Frequently Asked Questions

What is a sister city relationship?

A sister city relationship is a long-term, cooperative relationship between two cities in different countries through which cultural, educational, business, and technical exchanges take place. It is formalized when two mayors (or highest elected/appointed officials) sign a memorandum of understanding establishing a sister city relationship. Activities are usually organized and implemented by volunteers, local institutions, and municipal employees. A city may have any number of sister cities.

What do sister cities do?

Sister city organizations plan and implement cooperative activities and exchanges in cultural, educational, municipal/technical, business, and humanitarian fields. Thousands of inbound and outbound exchanges take place every year, as well as virtual exchanges and other remote, cooperative activities. 

What does Sister Cities International do?

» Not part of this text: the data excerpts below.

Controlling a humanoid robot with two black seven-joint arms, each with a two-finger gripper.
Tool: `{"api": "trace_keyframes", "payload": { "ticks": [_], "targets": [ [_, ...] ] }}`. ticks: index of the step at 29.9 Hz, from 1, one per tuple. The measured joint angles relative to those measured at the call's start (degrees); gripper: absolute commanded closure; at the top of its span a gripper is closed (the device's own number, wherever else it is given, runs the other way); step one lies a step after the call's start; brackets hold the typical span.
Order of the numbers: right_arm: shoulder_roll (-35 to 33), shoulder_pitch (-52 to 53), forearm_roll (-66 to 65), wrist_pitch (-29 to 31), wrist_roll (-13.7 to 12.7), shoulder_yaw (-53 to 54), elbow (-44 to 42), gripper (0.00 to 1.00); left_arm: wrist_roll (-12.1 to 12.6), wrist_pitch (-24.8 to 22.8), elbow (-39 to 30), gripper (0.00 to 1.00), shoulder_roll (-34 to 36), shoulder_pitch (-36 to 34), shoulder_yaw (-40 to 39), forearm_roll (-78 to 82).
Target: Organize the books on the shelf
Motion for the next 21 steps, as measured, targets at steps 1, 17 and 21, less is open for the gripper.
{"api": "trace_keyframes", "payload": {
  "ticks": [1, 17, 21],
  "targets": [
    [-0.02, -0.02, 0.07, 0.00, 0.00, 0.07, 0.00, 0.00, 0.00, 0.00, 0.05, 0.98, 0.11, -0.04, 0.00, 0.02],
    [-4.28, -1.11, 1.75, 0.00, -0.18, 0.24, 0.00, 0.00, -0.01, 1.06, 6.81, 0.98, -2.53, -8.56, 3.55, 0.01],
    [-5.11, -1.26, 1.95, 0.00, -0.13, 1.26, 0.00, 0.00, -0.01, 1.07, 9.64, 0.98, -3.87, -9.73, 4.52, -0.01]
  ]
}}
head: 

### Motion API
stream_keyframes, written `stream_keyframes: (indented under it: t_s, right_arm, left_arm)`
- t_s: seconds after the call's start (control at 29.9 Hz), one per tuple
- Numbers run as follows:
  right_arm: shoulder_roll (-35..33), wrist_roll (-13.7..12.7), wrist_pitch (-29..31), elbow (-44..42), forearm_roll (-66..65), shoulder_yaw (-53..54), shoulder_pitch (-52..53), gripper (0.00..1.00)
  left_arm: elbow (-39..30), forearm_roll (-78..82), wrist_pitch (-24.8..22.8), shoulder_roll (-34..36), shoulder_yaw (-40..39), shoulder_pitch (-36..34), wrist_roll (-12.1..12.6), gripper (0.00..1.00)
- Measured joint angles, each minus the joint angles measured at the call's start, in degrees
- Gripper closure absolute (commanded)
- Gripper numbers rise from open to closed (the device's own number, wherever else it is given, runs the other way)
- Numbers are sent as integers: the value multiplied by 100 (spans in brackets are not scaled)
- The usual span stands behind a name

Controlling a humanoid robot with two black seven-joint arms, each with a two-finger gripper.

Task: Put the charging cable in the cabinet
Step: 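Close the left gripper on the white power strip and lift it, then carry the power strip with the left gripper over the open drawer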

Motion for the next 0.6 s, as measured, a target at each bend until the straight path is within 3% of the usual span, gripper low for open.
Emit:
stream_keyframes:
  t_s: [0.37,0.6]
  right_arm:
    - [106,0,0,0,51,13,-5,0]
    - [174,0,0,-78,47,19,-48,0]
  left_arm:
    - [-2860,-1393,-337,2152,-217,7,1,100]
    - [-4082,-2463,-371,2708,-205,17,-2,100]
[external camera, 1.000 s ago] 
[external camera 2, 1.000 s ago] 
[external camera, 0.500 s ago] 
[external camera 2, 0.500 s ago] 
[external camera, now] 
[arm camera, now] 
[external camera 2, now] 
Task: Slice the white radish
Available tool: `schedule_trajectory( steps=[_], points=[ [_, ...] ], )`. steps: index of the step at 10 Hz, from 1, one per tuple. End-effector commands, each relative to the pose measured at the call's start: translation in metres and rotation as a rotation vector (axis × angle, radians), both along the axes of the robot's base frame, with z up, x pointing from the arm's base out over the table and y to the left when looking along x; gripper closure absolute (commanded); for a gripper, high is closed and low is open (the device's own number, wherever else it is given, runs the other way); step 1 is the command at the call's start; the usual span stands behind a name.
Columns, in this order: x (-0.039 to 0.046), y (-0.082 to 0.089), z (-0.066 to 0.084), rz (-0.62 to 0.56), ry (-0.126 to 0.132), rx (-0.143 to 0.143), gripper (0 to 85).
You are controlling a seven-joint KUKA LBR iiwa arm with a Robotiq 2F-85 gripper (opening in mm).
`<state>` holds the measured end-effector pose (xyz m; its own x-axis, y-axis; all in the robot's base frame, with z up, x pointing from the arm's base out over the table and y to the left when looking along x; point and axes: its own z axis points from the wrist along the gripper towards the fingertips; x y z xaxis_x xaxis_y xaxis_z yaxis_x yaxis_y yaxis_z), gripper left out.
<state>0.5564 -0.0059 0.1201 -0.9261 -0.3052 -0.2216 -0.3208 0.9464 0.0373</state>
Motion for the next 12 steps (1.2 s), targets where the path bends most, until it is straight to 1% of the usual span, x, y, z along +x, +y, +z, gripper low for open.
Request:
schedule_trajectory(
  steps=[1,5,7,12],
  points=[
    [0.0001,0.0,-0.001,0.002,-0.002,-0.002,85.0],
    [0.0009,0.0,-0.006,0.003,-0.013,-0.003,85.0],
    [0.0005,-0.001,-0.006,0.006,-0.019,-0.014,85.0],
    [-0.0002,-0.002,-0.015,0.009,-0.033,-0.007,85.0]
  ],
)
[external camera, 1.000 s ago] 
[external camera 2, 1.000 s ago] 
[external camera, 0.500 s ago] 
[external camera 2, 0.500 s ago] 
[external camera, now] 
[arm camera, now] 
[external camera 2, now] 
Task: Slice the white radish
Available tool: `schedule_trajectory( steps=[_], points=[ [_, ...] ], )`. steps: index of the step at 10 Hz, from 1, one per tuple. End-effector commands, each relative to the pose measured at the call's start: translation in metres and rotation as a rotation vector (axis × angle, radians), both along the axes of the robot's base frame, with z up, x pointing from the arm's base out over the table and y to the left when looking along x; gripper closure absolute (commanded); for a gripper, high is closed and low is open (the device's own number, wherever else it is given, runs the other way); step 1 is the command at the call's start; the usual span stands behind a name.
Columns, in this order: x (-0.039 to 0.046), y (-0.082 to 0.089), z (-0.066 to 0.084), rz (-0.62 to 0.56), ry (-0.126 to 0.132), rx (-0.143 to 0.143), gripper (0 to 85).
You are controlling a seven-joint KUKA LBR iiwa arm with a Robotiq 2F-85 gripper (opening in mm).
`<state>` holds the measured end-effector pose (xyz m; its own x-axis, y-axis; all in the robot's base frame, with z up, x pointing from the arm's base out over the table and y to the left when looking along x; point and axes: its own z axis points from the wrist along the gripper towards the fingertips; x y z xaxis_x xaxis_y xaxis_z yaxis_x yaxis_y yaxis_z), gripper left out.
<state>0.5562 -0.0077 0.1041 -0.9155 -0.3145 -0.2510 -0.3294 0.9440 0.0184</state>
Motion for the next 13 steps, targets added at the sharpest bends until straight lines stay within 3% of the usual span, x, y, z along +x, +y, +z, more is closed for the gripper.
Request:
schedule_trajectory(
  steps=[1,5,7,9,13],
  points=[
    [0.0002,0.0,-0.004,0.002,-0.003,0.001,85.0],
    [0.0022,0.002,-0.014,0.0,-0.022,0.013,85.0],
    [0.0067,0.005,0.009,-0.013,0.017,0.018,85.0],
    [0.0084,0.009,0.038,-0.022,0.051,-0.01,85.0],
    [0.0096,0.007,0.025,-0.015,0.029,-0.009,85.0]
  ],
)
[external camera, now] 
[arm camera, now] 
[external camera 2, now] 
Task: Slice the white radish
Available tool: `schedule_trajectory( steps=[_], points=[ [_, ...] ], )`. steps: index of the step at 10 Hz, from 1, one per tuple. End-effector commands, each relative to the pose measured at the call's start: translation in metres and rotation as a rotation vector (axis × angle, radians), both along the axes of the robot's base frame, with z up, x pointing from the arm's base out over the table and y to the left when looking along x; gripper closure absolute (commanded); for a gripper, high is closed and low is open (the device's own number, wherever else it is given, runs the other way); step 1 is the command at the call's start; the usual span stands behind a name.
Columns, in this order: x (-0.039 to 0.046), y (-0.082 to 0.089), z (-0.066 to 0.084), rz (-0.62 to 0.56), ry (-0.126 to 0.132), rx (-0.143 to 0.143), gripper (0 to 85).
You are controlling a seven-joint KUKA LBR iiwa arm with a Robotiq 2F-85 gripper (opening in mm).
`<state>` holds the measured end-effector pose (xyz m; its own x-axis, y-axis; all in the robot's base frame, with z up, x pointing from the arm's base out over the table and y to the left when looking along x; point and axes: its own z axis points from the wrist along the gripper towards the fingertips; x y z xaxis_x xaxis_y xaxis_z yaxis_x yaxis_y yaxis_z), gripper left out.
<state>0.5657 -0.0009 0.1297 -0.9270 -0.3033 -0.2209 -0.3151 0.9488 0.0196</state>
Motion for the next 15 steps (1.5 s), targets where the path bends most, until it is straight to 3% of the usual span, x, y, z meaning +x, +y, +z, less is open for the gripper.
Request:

Sister Cities International is a nonprofit member association for U.S. sister city organizations. Its staff provides assistance and expertise to over 500 member communities to help strengthen their sister city organizations. It shares best practices, provides grants and funding opportunities, assists with protocols and procedures related to sister cities, advocates for sister city organizations and international exchange, organizes conferences and meetings, publishes a printed and online directory of sister cities, networks among its membership, and provides other resources including certificates, discounted travel insurance, visa consultations, webinars, and toolkits, among other benefits.

How do two cities become sister cities?

A relationship is formally created when the mayors or highest elected officials from two communities sign a memorandum of understanding establishing the sister city partnership. However, this is usually the result of a long process that involves the local sister city organization along with the municipality and other local institutions. Sister city relationships may develop from a number of sources, including but not limited to: preexisting mayoral relationships, trade relationships, historical connections, ancestral/demographic connections, expatriate communities, shared geographic/sector challenges, faith-based groups, and personal experiences ranging from study/work abroad to marriages.

Who runs sister city organizations and how are they structured?

All of Sister Cities International’s members are independent organizations and have a number of management structures. Sister city organizations may be run by a group of volunteers, representatives from local institutions, the mayor’s office or municipal government, or by some combination of these. Most often sister city organizations are incorporated as 501(c)(3) nonprofits, although the municipal government may have representation or a formal relationship with the group. Many are governed by a board of directors or commission, although the majority of members are volunteers from all sectors of the community. They are most often organized by committee, with one committee for each partnership responsible for creating and implementing projects. Some sister city organizations are run by local institutions, such as a museum, cultural center, or chamber of commerce. Most municipal contacts for sister city organizations are in the office of the mayor, office of tourism/convention and visitors bureau, office of international affairs, office of protocol, or office of economic development.

How can I find out what my sister cities are?

Visit our online interactive directory at The online directory includes sister city relationships, contact information, and website/Facebook information for all current members. You can also view our 2017 Membership Directory and Annual Report

How can I get involved with my local sister city organization?

Visit our online directory at and search for your community. You should find the primary contact information for your sister city organization. If you don’t find your city it means they are not currently a member of the Sister Cities International network. You might try some basic research online or contact the town clerk, mayor’s office, or office of international affairs to see if they can put you in contact with your sister city organization. Most sister city committees have regular meetings that are open to the public.

What is the difference between a “Sister City” and a “Friendship City”?

The terms “sister city” and “friendship city” sometimes have different meanings. Generally speaking, friendship cities are less formal than sister cities. In some cities, “friendship city” is often used as a first stage in the relationship, and after it is strengthened and the partners are sure they want a long-term relationship they will become “sister cities”.